Como é óbvio, a Psicologia do Trânsito se relaciona com quase todas as áreas especializadas da Psicologia: desde a psicofísica e psicofisiologia até à teoria de decisão e os processos cognitivos, procurando explicações na teoria do condicionamento operante e na teoria psicanalítica. Interessa-se por psicologia do desenvolvimento e por psicologia gerontológica e se relaciona com a psicologia da motivação e da aprendizagem, com a psicopedagogia e com a psicologia social. O comportamento no trânsito é algo que compreende as reações de todas as pessoas que se movimentam, independente de sua idade, condição socio-econômica, nível de instrução, sexo ou profissão. É um campo que envolve grande complexidade de fatores, e por isto mesmo não muito fácil de ser estudado.

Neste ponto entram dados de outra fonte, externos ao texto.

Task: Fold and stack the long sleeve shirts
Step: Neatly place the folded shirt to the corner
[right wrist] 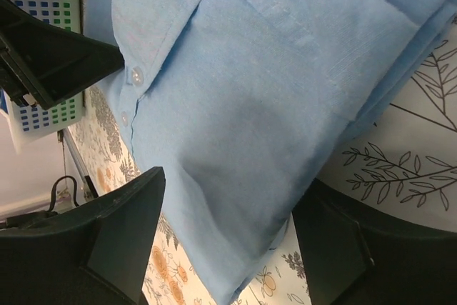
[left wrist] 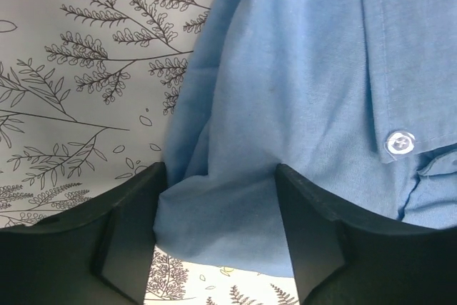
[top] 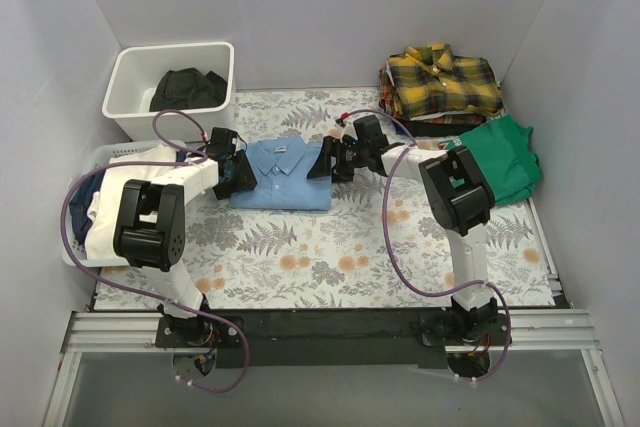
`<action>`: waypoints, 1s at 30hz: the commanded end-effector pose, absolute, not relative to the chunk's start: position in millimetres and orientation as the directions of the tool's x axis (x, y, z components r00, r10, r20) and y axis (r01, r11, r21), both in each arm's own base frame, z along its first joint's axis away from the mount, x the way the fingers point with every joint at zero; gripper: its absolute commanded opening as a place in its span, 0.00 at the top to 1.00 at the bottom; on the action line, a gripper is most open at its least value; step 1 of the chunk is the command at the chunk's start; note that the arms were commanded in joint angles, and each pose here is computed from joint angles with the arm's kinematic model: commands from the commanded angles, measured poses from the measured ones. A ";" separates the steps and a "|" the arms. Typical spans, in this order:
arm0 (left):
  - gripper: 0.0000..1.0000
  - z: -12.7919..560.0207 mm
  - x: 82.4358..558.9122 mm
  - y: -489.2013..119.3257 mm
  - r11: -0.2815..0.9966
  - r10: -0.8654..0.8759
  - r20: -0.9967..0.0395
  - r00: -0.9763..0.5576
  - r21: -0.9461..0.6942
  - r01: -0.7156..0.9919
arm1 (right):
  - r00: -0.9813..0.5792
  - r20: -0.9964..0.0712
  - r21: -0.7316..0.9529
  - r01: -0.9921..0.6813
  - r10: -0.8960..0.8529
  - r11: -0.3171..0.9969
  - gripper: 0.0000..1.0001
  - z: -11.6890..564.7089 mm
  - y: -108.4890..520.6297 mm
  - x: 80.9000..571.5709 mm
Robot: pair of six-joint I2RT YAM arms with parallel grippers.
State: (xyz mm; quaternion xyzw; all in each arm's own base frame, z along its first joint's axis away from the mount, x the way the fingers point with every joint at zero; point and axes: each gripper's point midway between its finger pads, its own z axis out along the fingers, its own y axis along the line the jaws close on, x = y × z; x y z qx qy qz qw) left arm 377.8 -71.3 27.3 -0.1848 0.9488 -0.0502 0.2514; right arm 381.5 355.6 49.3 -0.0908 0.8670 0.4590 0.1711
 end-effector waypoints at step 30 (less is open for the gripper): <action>0.21 152.7 361.1 -86.1 0.929 -0.356 -0.578 -0.734 -0.304 -0.212 | -0.815 -0.577 0.417 -0.356 -0.059 0.836 0.99 102.6 207.8 515.6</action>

Além de estar ligado às diversas àreas da Psicologia, este campo requer também contatos com a engenharia de estradas e de veículos, com a medicina do trabalho, com a estatística, a física (um carro é uma massa em movimento), a ergonomia,a sociologia, a psicopedagogia e mesmo com o direito e com a criminologia.
A resposta à pergunta "para que serve" é um pouco mais complexa- Em primeiro lugar, serve para conhecer toda a gamma de comportamentos neste tipo de situações, comportamentos individuais e sociais, contribuindo para um melhor conhecimento do homem. Em segundo lugar, o estudo dos diversos fatores perceptivos, cognitivos e de reação podem contribuir para melhorar por um lado a situação da estrada e da sinalização rodoviária e urbana, e por outro lado pode aperfeiçoar os veículos, permitindo maior visibilidade, melhor feedback e colocação mais eficiente dos comandos. Como consequência, a Psicologia do Transito pode contribuir para diminuir a enorme quantidade de acidentes nas estradas. Em terceiro lugar, ela pode dar as diretrizes educacionais, sugerindo recursos mais eficientes para o ensino; dirigir é aparentemente simples mas um pequeno erro pode ter consequências seríssimas. Que tipos de ensinamentos podem contribuir para poupar mais vidas? A Psicologia do Trânsito oferece subsídios para garantir a todo ser humano condições de maior segurança no trânsito, diminuindo os riscos de acidentes e as ameaças de perder a vida.